»»

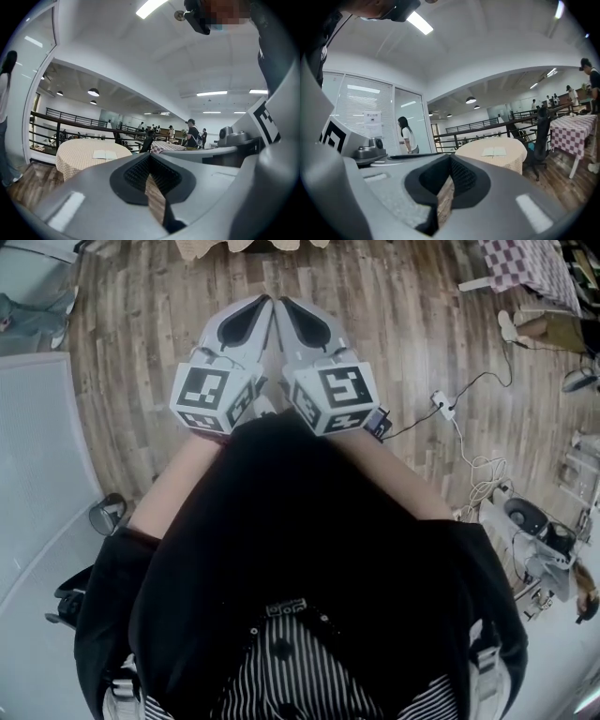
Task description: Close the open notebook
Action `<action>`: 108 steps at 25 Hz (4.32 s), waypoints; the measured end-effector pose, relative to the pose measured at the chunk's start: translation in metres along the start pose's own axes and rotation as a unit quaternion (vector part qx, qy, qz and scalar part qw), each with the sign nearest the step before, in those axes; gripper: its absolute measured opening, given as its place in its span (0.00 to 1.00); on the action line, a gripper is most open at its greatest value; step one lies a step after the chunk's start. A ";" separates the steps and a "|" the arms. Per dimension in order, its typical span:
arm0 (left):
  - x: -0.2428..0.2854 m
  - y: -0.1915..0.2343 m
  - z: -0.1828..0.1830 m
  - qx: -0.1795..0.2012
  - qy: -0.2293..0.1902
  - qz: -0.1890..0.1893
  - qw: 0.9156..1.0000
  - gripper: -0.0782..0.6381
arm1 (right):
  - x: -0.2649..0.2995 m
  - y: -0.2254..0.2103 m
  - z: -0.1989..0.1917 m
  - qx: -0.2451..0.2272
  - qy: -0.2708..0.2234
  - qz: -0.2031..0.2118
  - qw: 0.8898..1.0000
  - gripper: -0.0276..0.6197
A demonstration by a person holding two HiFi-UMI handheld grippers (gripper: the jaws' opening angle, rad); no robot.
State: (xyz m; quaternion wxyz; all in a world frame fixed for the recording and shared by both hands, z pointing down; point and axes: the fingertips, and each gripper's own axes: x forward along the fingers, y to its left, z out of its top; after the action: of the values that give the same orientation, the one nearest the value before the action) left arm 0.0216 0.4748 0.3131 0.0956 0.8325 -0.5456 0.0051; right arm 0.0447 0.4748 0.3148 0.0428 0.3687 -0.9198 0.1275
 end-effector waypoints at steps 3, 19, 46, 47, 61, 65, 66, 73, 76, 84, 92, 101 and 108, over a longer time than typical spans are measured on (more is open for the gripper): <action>-0.005 0.009 -0.008 -0.016 0.003 0.002 1.000 0.10 | 0.008 0.005 -0.008 -0.002 0.012 -0.002 1.000 0.04; 0.111 0.086 0.012 -0.015 -0.001 0.031 0.999 0.10 | 0.118 -0.072 0.026 -0.024 0.024 0.045 0.998 0.04; 0.380 0.193 0.068 -0.004 0.013 0.061 0.998 0.10 | 0.312 -0.282 0.112 -0.005 0.032 0.064 0.997 0.04; 0.382 0.199 0.068 -0.004 0.013 0.061 0.998 0.10 | 0.318 -0.282 0.112 -0.004 0.031 0.062 0.998 0.04; 0.468 0.304 0.098 -0.006 -0.001 0.009 1.000 0.10 | 0.443 -0.320 0.145 -0.025 0.027 0.013 0.999 0.04; 0.497 0.351 0.121 -0.007 -0.001 -0.006 1.000 0.10 | 0.492 -0.324 0.160 -0.021 0.029 0.002 0.999 0.04; 0.503 0.362 0.128 -0.004 -0.001 -0.010 1.000 0.10 | 0.505 -0.326 0.167 -0.020 0.028 -0.001 0.999 0.04; 0.536 0.414 0.147 -0.004 0.005 -0.029 1.000 0.10 | 0.568 -0.338 0.193 -0.017 0.022 -0.021 0.999 0.04; 0.544 0.438 0.151 -0.004 0.008 -0.041 0.999 0.10 | 0.596 -0.339 0.198 -0.016 0.022 -0.033 0.999 0.04; 0.555 0.511 0.162 -0.025 0.003 -0.071 0.997 0.10 | 0.668 -0.322 0.206 -0.019 0.030 -0.053 0.998 0.04; 0.583 0.533 0.154 -0.038 0.016 -0.078 0.996 0.10 | 0.698 -0.341 0.202 -0.019 0.053 -0.058 0.997 0.04; 0.626 0.542 0.156 -0.034 0.022 -0.059 0.997 0.10 | 0.721 -0.379 0.210 -0.013 0.055 -0.042 0.998 0.04; 0.672 0.545 0.161 -0.027 0.029 -0.058 0.997 0.10 | 0.745 -0.427 0.220 0.001 0.051 -0.039 0.998 0.04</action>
State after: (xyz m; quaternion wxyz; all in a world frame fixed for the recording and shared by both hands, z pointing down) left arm -0.2174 -0.3723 0.3146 0.1341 0.8596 -0.4929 0.0092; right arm -0.1980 -0.3780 0.3179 0.0943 0.3977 -0.9011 0.1451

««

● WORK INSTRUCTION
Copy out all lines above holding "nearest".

● EXERCISE RESPONSE
Action `<action>`: 108 steps at 25 Hz (4.32 s), waypoints; the measured end-effector pose, relative to the pose measured at the chunk's start: translation in metres along the start pose's own axes and rotation as a unit quaternion (vector part qx, qy, qz and scalar part qw), each with the sign nearest the step before, in those axes; gripper: its absolute measured opening, given as its place in its span (0.00 to 1.00); on the action line, a gripper is most open at its greatest value; step one lies a step after the chunk's start. A ";" separates the steps and a "|" the arms. Per dimension in order, its typical span:
State: (xyz m; quaternion wxyz; all in a world frame fixed for the recording and shared by both hands, z pointing down; point and axes: the fingertips, and each gripper's own axes: x forward along the fingers, y to its left, z out of its top; after the action: of the values that give the same orientation, the one nearest the value before the action) left arm 0.0216 0.4748 0.3131 0.0956 0.8325 -0.5456 0.0051; right arm 0.0447 0.4748 0.3148 0.0428 0.3687 -0.9198 0.1275

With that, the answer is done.